Ну а возвращаясь к тем, что припали, пропали прямо-таки в валерьяновом дурмане, надо заметить, что был прекрасный весенний день. Перевесившись через подоконник, разогретый прямым полуденным солнцем, вдавливая небольшие мясные наращения на ручках и грудке в металлический оклад старого огромного подоконника, с непонятным сладострастным восторгом наблюдал я на это странное вялое и в то же время страстное копошение волосатых кошачьих тел. Они с дикими улыбками вылизывали уже почти совсем высохшую землю, толкались, не замечая друг друга и меня, почти вплотную, как какой злой демиург, приблизившему к ним свое злорадное, сверкающее почти испуганными глазами лицо. Они были готовы, но я и сам, как бы сливаясь с ними в эротической прохладной экстатике, замер и не мог пошевелиться, дабы свершить замысленный мною коварный план мщения.

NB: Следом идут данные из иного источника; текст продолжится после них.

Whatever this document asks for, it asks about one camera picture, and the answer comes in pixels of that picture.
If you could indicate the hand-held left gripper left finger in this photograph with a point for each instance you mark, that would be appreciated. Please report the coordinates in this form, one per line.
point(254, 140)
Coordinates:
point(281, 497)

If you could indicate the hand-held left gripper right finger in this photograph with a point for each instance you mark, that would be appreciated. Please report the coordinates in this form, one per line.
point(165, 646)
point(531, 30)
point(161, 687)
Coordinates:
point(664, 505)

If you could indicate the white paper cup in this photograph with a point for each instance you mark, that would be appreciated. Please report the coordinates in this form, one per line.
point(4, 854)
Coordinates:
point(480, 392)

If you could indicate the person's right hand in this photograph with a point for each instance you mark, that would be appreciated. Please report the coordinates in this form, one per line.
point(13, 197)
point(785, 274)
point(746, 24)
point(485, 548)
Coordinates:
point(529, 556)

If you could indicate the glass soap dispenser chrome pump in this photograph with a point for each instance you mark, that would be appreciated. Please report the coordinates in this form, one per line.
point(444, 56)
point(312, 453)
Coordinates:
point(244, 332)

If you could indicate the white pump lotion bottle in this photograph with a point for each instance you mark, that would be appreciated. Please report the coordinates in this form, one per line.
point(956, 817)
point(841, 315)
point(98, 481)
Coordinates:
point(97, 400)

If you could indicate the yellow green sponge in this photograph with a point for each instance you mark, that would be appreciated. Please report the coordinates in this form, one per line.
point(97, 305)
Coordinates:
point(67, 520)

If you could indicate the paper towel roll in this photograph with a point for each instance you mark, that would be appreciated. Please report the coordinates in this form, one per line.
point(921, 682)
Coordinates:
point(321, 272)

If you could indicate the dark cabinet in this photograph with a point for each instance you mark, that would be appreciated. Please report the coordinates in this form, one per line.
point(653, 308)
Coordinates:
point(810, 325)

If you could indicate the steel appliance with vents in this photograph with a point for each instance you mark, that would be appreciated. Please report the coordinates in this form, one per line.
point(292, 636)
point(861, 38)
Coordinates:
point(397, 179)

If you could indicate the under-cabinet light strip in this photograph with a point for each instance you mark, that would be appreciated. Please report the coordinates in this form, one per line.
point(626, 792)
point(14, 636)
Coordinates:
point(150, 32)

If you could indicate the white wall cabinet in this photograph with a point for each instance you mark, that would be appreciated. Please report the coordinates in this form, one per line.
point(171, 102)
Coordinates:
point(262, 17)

Но все-таки я опомнился и опомнился гораздо раньше, чем впавшие в состояние измененного сознания кошачие существа. Я сразу выделил среди них белую кошечку, с легкими подпалинами, смутно пробегающими по самому низу манящего и смутно пропадающего мягкого живота. И другую, вернее, другого, котика, еще не совсем заматеревшего и сохранявшего смешноватую грацию не до конца выученного мускулами, энергией и сознанием собственной завершенности, организма – да, так можно было бы описать его. Я отлип от вмявшегося в меня подоконника, потер чуть-чуть зудевшую грудку, отыскал среди бабушкиного барахла какой-то пыльный холстяной мешок и выскочил на улицу.